··· DATA RECORDS ···
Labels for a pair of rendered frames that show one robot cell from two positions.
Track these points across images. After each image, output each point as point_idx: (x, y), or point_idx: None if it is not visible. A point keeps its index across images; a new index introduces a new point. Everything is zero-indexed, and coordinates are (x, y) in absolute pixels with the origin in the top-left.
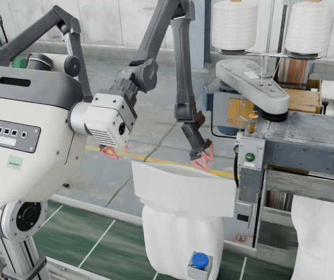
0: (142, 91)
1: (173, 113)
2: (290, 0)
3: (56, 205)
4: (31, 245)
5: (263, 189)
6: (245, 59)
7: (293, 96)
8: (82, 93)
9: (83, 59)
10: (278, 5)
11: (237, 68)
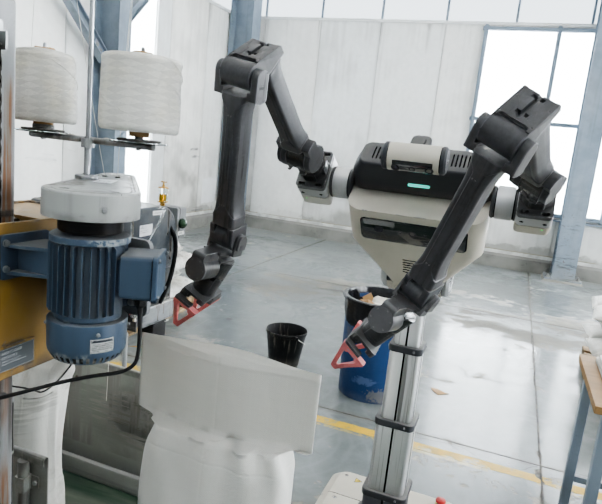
0: (292, 166)
1: (246, 241)
2: (15, 42)
3: None
4: None
5: (11, 475)
6: (52, 188)
7: (33, 209)
8: (354, 166)
9: (450, 203)
10: None
11: (108, 186)
···
TASK TO CARRY OUT:
Give the data above again exactly. Leave the pictures out.

ANSWER AREA:
Labels for a pair of rendered frames that show one robot cell from two positions.
Track these points across images. After each image, output each point as point_idx: (x, y), or point_idx: None if it is not visible. A point keeps its index across images; a new index introduces a new point. Everything is zero-indexed, and coordinates are (x, y) in absolute pixels with the origin in the top-left.
0: (142, 91)
1: (173, 113)
2: (290, 0)
3: (56, 205)
4: (31, 245)
5: (263, 189)
6: (245, 59)
7: (293, 96)
8: (82, 93)
9: (83, 59)
10: (278, 5)
11: (237, 68)
0: (292, 166)
1: (246, 241)
2: (15, 42)
3: None
4: None
5: (11, 475)
6: (52, 188)
7: (33, 209)
8: (354, 166)
9: (450, 203)
10: None
11: (108, 186)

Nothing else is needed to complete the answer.